▶ **BRIEF**: I'd ask you to write out the lines below exactly, with no images.

Records from a data collection:
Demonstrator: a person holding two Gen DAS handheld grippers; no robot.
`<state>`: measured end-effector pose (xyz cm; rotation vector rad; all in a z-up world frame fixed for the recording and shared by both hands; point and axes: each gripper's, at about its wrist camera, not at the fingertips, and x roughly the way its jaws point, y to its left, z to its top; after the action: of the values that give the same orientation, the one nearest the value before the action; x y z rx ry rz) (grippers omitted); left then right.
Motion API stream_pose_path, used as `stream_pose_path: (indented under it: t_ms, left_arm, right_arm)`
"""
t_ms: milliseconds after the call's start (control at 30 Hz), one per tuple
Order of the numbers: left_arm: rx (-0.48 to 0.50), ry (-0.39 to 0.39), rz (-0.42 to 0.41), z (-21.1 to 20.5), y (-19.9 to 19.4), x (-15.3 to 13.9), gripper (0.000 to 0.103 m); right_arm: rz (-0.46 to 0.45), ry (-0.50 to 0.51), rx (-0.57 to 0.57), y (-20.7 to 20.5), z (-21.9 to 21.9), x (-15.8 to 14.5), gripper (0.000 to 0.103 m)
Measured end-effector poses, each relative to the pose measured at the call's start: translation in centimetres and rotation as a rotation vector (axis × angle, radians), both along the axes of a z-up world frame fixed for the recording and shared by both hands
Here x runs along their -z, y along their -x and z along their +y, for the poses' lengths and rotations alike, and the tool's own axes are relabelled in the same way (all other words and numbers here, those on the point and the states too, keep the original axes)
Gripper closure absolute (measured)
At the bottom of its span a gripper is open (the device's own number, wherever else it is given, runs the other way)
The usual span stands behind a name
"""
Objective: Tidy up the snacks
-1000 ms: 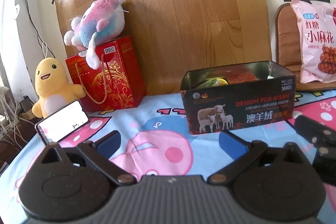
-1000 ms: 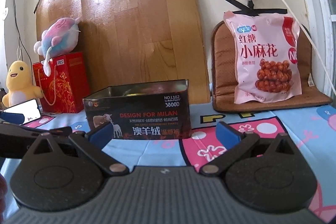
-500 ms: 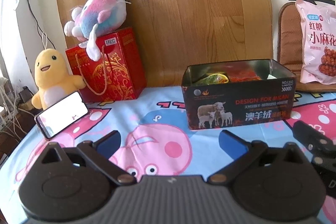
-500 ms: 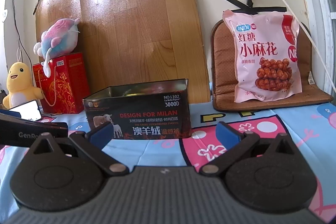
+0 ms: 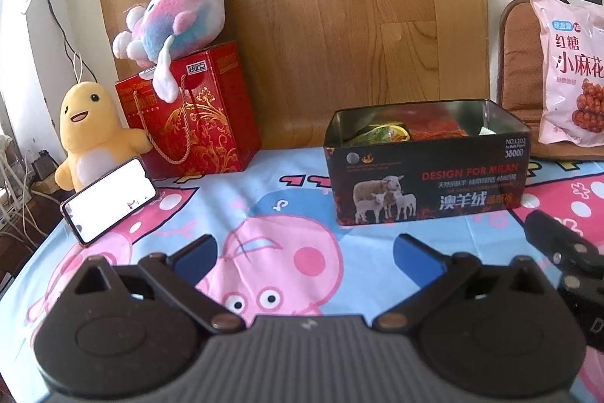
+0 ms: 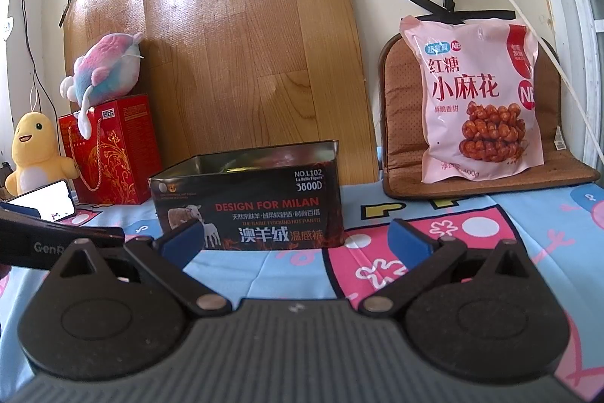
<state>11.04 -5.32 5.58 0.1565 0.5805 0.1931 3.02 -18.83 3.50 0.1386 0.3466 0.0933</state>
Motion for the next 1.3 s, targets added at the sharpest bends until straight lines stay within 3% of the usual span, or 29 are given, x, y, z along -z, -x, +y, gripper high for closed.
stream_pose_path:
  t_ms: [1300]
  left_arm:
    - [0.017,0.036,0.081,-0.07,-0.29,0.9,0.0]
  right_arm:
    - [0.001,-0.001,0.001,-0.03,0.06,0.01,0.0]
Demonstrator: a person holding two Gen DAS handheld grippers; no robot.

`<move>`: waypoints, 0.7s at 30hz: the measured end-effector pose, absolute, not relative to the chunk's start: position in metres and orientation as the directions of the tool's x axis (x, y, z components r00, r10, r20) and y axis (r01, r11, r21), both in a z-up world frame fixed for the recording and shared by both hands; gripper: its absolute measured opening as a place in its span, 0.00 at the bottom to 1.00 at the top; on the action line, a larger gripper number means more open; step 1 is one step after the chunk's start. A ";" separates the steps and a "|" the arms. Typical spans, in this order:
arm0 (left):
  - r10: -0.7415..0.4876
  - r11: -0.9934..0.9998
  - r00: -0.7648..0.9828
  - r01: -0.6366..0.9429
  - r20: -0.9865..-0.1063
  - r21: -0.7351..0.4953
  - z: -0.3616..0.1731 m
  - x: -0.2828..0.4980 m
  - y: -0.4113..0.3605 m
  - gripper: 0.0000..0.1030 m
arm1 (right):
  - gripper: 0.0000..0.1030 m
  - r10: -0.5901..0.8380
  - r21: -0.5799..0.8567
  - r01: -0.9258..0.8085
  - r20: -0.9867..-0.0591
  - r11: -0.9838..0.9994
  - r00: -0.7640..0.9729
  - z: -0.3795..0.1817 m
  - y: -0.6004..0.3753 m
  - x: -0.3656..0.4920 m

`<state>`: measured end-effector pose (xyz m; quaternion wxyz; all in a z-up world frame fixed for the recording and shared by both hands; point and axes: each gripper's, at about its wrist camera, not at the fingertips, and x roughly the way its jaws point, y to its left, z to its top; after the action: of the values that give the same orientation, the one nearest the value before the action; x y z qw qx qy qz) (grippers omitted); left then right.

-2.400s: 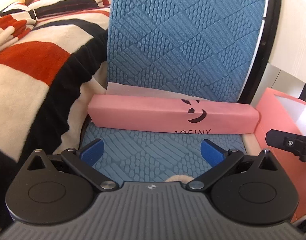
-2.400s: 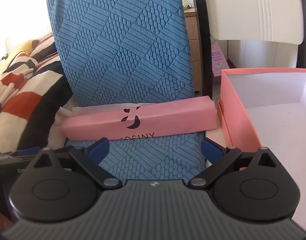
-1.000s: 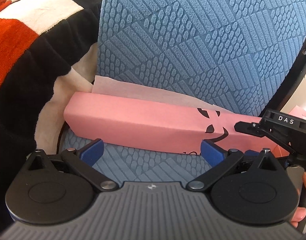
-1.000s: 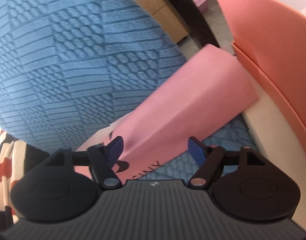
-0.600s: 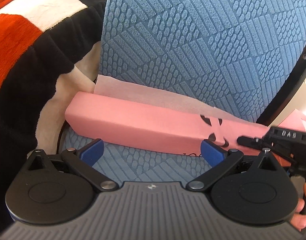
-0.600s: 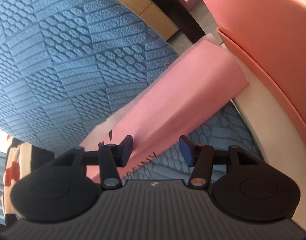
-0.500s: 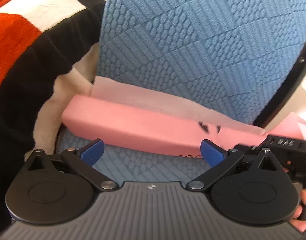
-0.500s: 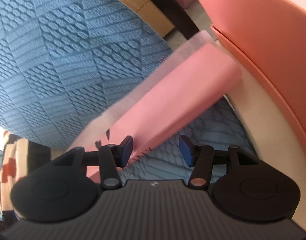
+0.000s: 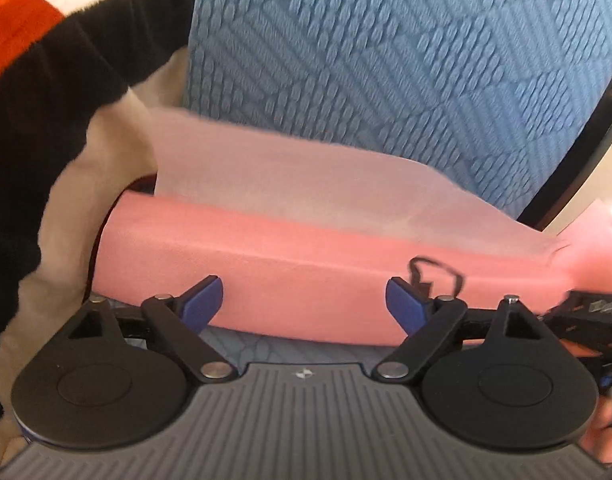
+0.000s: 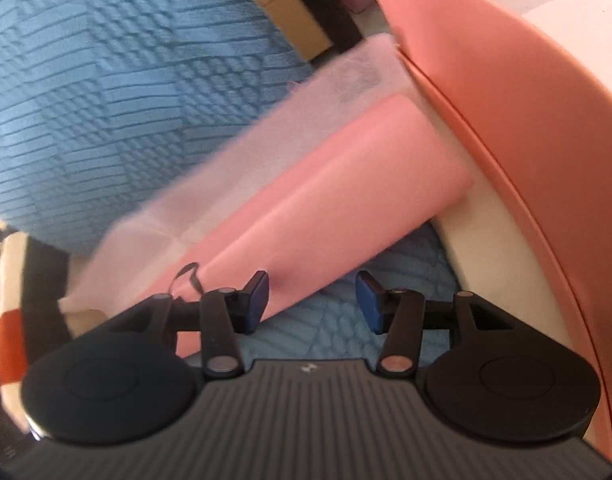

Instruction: Organize objects

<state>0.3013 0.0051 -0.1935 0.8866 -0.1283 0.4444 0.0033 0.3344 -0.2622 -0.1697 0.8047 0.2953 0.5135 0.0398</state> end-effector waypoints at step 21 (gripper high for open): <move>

▶ **RESPONSE TO THIS EXERCISE**:
Demonstrator: a person holding two Gen DAS handheld grippers; no robot.
`<state>`: measured end-effector pose (xyz cm; rotation vector rad; all in a z-up world frame fixed for the recording and shared by both hands; point and axes: each gripper's, at about its wrist camera, not at the fingertips, and x roughly the way its jaws point, y to its left, z to its top; after the action: of the values that give the same orientation, the one nearest the value before the action; x y z rx ry rz) (grippers omitted); left then right.
Motion API stream_pose_path, used as `stream_pose_path: (indented under it: t_ms, left_arm, right_arm)`
"""
t_ms: milliseconds after the call's start (control at 30 Hz), one per tuple
Order of the numbers: left_arm: rx (-0.48 to 0.50), ry (-0.39 to 0.39), rz (-0.42 to 0.41), z (-21.1 to 20.5), y (-19.9 to 19.4), x (-15.3 to 13.9), gripper (0.000 to 0.103 m); right_arm: rz (-0.46 to 0.45), ry (-0.50 to 0.51), rx (-0.57 to 0.57), y (-20.7 to 20.5), z (-21.9 to 21.9), x (-15.8 to 14.5), gripper (0.000 to 0.103 m)
Measured end-effector poses, each relative to the pose measured at the call's start: translation in centimetres and rotation as a rotation vector (axis × angle, radians), both along the axes of a z-up world frame fixed for the recording and shared by both hands
Here x runs along their -z, y along their -x and z along their +y, for the poses' lengths and rotations alike, and the tool's own axes are relabelled in the same way (all other words and numbers here, those on the point and the states too, keep the original axes)
Gripper closure absolute (measured)
At the bottom of its span a gripper is open (the device's own number, wherever else it is given, runs the other way)
The usual span stands behind a name
"""
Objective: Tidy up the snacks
-1000 ms: 
-1000 ms: 
-500 ms: 
-500 ms: 
+0 ms: 
+0 ms: 
<state>11.04 -5.32 5.58 0.1565 0.5805 0.1931 3.02 -18.83 3.50 0.1386 0.3466 0.0933</state>
Motion for the next 1.3 s, targets added at the sharpest bends until straight lines stay within 3% of the usual span, or 29 are given, x, y, z along -z, -x, +y, gripper high for closed.
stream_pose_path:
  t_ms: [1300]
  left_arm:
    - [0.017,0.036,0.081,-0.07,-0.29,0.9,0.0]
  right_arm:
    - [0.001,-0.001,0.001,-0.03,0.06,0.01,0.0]
Demonstrator: a person holding two Gen DAS handheld grippers; no robot.

`<move>`: waypoints, 0.7s at 30hz: the measured end-effector pose, absolute, not relative to the chunk's start: position in metres and orientation as the directions of the tool's x axis (x, y, z components r00, r10, r20) and y axis (r01, r11, r21), both in a z-up world frame fixed for the recording and shared by both hands; gripper: its absolute measured opening as a place in its span, 0.00 at the bottom to 1.00 at the top; on the action line, a larger gripper number means more open; step 1 is one step after the chunk's start. A ";" separates the steps and a "|" the arms. Typical spans, in this order:
arm0 (left):
  - r10: -0.7415..0.4876
  - r11: -0.9934..0.9998
  - r00: -0.7648..0.9828
  - r01: -0.6366..0.9429
  - r20: -0.9865..-0.1063
  - r21: -0.7351..0.4953
  - z: -0.3616..0.1731 m
  - x: -0.2828..0.4980 m
  - y: -0.4113..0.3605 m
  - gripper: 0.0000..0.1030 m
arm1 (right):
  - gripper: 0.0000..0.1030 m
  - r10: -0.5901..0.8380
  - r21: -0.5799..0.8567
  - r01: -0.9258..0.8085
  - r20: -0.9867..-0.0591
  - r11: -0.9838..0.9994
  - r00: -0.7640..0.9729
  - z: -0.3795..0.1817 m
  - y: -0.6004..0.3753 m
  - x: -0.3656..0.4920 m

`<state>`: measured end-effector pose (xyz m; quaternion wxyz; all in a z-up world frame fixed for the recording and shared by both hands; point and axes: each gripper's, at about its wrist camera, not at the fingertips, and x roughly the way its jaws point, y to its left, z to its top; after the action: of the values that give the same orientation, the one nearest the value before the action; x y z qw qx qy qz) (grippers omitted); left then right.

-2.400s: 
-2.400s: 
-1.000s: 
-1.000s: 
-0.600s: 
-0.600s: 
-0.500s: 
-0.500s: 
+0.000s: 
+0.000s: 

Instruction: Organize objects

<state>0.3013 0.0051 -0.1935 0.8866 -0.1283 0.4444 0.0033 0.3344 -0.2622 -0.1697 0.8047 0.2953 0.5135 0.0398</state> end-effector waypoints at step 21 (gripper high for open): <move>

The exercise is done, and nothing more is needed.